→ **TASK**
The response must consist of all the entries, duplicated without alteration.

→ **EXERCISE MATERIAL**
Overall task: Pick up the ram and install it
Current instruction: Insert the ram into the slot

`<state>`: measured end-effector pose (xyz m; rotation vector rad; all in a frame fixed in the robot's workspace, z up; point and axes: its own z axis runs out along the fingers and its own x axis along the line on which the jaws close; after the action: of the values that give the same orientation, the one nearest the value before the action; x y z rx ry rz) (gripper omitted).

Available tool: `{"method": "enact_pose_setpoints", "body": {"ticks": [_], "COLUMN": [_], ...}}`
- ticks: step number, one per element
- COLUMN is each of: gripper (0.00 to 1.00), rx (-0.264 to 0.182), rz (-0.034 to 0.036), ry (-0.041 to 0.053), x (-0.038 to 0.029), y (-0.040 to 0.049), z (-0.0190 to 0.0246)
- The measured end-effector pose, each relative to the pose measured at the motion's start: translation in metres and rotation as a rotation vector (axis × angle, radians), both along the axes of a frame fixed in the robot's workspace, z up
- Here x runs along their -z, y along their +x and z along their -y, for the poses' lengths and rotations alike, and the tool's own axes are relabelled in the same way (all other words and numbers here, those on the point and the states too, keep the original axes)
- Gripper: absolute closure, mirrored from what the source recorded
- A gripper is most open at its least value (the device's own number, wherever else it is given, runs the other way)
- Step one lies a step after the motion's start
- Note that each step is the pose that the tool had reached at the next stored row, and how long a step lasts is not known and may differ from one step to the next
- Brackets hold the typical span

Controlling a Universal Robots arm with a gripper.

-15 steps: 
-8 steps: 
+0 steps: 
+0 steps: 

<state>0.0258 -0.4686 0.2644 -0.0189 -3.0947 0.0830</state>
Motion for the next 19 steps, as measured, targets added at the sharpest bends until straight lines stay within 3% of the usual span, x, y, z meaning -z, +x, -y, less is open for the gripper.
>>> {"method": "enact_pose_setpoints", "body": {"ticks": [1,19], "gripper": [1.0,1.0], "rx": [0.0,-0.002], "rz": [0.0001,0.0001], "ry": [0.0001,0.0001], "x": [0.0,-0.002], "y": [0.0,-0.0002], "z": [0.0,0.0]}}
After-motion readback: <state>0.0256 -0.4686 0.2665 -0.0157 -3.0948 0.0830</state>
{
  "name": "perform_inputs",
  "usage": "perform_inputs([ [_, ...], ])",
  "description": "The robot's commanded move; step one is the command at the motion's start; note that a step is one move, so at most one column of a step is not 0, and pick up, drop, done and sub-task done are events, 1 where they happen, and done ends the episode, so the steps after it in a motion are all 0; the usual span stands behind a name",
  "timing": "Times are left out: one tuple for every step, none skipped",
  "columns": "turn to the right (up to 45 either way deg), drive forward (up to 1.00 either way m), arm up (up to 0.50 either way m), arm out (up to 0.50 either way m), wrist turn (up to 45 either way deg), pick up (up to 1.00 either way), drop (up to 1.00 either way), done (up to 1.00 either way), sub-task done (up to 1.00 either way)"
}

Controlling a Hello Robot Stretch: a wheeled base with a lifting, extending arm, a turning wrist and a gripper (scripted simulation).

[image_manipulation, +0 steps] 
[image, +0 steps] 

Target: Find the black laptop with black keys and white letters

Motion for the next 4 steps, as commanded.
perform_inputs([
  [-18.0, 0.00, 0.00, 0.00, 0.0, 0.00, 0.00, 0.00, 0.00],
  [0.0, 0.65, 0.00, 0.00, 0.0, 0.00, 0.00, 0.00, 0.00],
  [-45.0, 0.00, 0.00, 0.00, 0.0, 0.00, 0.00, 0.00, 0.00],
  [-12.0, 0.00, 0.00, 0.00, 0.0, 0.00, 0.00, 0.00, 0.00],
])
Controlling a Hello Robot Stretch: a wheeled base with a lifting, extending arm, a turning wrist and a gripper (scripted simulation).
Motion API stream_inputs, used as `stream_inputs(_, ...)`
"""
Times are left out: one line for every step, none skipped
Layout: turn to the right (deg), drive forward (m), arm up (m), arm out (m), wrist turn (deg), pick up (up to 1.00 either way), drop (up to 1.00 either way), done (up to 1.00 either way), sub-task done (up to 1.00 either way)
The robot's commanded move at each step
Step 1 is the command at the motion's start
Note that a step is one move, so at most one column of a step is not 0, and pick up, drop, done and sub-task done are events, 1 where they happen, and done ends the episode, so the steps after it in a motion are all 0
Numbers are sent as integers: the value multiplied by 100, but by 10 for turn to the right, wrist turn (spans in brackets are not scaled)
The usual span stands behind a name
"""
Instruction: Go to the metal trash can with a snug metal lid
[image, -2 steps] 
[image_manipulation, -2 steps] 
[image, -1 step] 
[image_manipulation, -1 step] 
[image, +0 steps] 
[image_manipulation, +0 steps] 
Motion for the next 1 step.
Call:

→ **RESULT OF THIS TASK**
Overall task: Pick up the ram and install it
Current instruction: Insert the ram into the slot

`<state>`: measured end-effector pose (xyz m; rotation vector rad; all in a frame fixed in the robot's workspace, z up; point and axes: its own z axis runs out along the fingers and its own x axis along the line on which the jaws close; after the action: of the values that give the same orientation, the one nearest the value before the action; x y z rx ry rz) (gripper omitted).

Available tool: `{"method": "enact_pose_setpoints", "body": {"ticks": [_], "COLUMN": [_], ...}}`
- ticks: step number, one per element
- COLUMN is each of: gripper (0.00 to 1.00), rx (-0.264 to 0.182), rz (-0.034 to 0.036), ry (-0.041 to 0.053), x (-0.038 to 0.029), y (-0.040 to 0.049), z (-0.0190 to 0.0246)
- The measured end-effector pose, each relative to the pose measured at the motion's start: translation in metres and rotation as a rotation vector (axis × angle, radians), both along the axes of a frame fixed in the robot's workspace, z up
- Here x runs along their -z, y along their +x and z along their -y, for the poses' lengths and rotations alike, and the tool's own axes are relabelled in the same way (all other words and numbers here, those on the point and the states too, keep the original axes)
- Gripper: absolute closure, mirrored from what the source recorded
- A gripper is most open at its least value (the device's own number, wherever else it is given, runs the other way)
- Step one lies a step after the motion's start
- Note that each step is the pose that the tool had reached at the next stored row, and how long a step lasts is not known and may differ from one step to the next
- Brackets hold the typical span

Controlling a Universal Robots arm with a gripper.

-15 steps: 
-8 steps: 
+0 steps: 
+0 steps: 

<state>0.0258 -0.4686 0.2644 -0.0189 -3.0947 0.0830</state>
Motion for the next 19 steps, as measured, targets added at the sharpest bends until straight lines stay within 3% of the usual span, x, y, z meaning -z, +x, -y, less is open for the gripper.
>>> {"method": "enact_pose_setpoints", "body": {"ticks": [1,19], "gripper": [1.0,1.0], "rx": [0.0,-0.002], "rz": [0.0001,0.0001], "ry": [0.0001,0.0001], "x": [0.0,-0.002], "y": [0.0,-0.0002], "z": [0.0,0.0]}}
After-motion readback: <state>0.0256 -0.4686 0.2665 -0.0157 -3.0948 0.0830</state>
{
  "name": "perform_inputs",
  "usage": "perform_inputs([ [_, ...], ])",
  "description": "The robot's commanded move; step one is the command at the motion's start; note that a step is one move, so at most one column of a step is not 0, and pick up, drop, done and sub-task done are events, 1 where they happen, and done ends the episode, so the steps after it in a motion are all 0; the usual span stands behind a name",
  "timing": "Times are left out: one tuple for every step, none skipped",
  "columns": "turn to the right (up to 45 either way deg), drive forward (up to 1.00 either way m), arm up (up to 0.50 either way m), arm out (up to 0.50 either way m), wrist turn (up to 45 either way deg), pick up (up to 1.00 either way), drop (up to 1.00 either way), done (up to 1.00 either way), sub-task done (up to 1.00 either way)"
}

Controlling a Hello Robot Stretch: a wheeled base with a lifting, extending arm, a turning wrist and a gripper (scripted simulation).

[image_manipulation, +0 steps] 
[image, +0 steps] 

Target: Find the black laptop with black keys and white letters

Motion for the next 4 steps, as commanded.
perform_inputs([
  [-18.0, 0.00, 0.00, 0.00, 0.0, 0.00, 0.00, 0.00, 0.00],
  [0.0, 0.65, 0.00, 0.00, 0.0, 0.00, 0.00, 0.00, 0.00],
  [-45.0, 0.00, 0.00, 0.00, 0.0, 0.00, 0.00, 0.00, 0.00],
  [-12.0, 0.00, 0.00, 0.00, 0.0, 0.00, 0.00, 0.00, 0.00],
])
Controlling a Hello Robot Stretch: a wheeled base with a lifting, extending arm, a turning wrist and a gripper (scripted simulation).
Motion API stream_inputs, used as `stream_inputs(_, ...)`
"""
Times are left out: one line for every step, none skipped
Layout: turn to the right (deg), drive forward (m), arm up (m), arm out (m), wrist turn (deg), pick up (up to 1.00 either way), drop (up to 1.00 either way), done (up to 1.00 either way), sub-task done (up to 1.00 either way)
The robot's commanded move at each step
Step 1 is the command at the motion's start
Note that a step is one move, so at most one column of a step is not 0, and pick up, drop, done and sub-task done are events, 1 where they happen, and done ends the episode, so the steps after it in a motion are all 0
Numbers are sent as integers: the value multiplied by 100, but by 10 for turn to the right, wrist turn (spans in brackets are not scaled)
The usual span stands behind a name
"""
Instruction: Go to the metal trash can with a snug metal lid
[image, -2 steps] 
[image_manipulation, -2 steps] 
[image, -1 step] 
[image_manipulation, -1 step] 
[image, +0 steps] 
[image_manipulation, +0 steps] 
Motion for the next 1 step.
Call:

The exercise ends with this answer.